__What to work on__. Your response must consist of the listing below, repeated exactly.

__Provided data__.

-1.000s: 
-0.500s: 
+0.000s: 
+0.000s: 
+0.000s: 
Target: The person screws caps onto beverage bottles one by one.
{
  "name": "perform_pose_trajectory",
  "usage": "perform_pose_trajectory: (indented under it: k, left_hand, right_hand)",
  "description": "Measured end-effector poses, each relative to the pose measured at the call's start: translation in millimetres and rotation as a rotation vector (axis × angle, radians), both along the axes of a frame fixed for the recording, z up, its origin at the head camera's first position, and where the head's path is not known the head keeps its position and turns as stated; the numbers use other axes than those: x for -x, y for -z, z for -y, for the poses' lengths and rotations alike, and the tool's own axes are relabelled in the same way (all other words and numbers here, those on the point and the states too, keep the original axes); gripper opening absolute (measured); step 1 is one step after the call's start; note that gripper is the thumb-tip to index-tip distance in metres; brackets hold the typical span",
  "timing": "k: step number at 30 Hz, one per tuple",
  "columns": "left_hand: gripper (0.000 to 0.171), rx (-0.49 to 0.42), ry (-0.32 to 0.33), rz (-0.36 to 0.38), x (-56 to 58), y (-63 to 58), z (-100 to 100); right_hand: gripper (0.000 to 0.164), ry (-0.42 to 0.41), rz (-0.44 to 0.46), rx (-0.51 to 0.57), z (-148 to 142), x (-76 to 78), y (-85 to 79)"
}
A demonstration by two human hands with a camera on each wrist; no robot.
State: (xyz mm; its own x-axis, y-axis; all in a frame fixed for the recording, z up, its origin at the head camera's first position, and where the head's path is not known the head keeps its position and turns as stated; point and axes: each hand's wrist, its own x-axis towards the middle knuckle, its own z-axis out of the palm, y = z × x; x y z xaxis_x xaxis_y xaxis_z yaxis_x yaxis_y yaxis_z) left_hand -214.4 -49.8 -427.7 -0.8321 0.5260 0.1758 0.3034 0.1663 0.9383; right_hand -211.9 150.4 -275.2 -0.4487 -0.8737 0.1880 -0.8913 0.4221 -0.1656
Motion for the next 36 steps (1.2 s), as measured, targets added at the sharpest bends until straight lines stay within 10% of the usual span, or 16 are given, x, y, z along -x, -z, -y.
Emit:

__Output of the exercise__.
-1.000s: 
-0.500s: 
+0.000s: 
+0.000s: 
+0.000s: 
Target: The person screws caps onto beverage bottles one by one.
{
  "name": "perform_pose_trajectory",
  "usage": "perform_pose_trajectory: (indented under it: k, left_hand, right_hand)",
  "description": "Measured end-effector poses, each relative to the pose measured at the call's start: translation in millimetres and rotation as a rotation vector (axis × angle, radians), both along the axes of a frame fixed for the recording, z up, its origin at the head camera's first position, and where the head's path is not known the head keeps its position and turns as stated; the numbers use other axes than those: x for -x, y for -z, z for -y, for the poses' lengths and rotations alike, and the tool's own axes are relabelled in the same way (all other words and numbers here, those on the point and the states too, keep the original axes); gripper opening absolute (measured); step 1 is one step after the call's start; note that gripper is the thumb-tip to index-tip distance in metres; brackets hold the typical span",
  "timing": "k: step number at 30 Hz, one per tuple",
  "columns": "left_hand: gripper (0.000 to 0.171), rx (-0.49 to 0.42), ry (-0.32 to 0.33), rz (-0.36 to 0.38), x (-56 to 58), y (-63 to 58), z (-100 to 100); right_hand: gripper (0.000 to 0.164), ry (-0.42 to 0.41), rz (-0.44 to 0.46), rx (-0.51 to 0.57), z (-148 to 142), x (-76 to 78), y (-85 to 79)"
}
A demonstration by two human hands with a camera on each wrist; no robot.
State: (xyz mm; its own x-axis, y-axis; all in a frame fixed for the recording, z up, its origin at the head camera's first position, and where the head's path is not known the head keeps its position and turns as stated; point and axes: each hand's wrist, its own x-axis towards the middle knuckle, its own z-axis out of the palm, y = z × x; x y z xaxis_x xaxis_y xaxis_z yaxis_x yaxis_y yaxis_z) left_hand -214.4 -49.8 -427.7 -0.8321 0.5260 0.1758 0.3034 0.1663 0.9383; right_hand -211.9 150.4 -275.2 -0.4487 -0.8737 0.1880 -0.8913 0.4221 -0.1656
Motion for the next 36 steps (1.2 s), as measured, targets added at the sharpest bends until straight lines stay within 10% of the usual span, or 16 are given, x, y, z along -x, -z, -y.
Emit:

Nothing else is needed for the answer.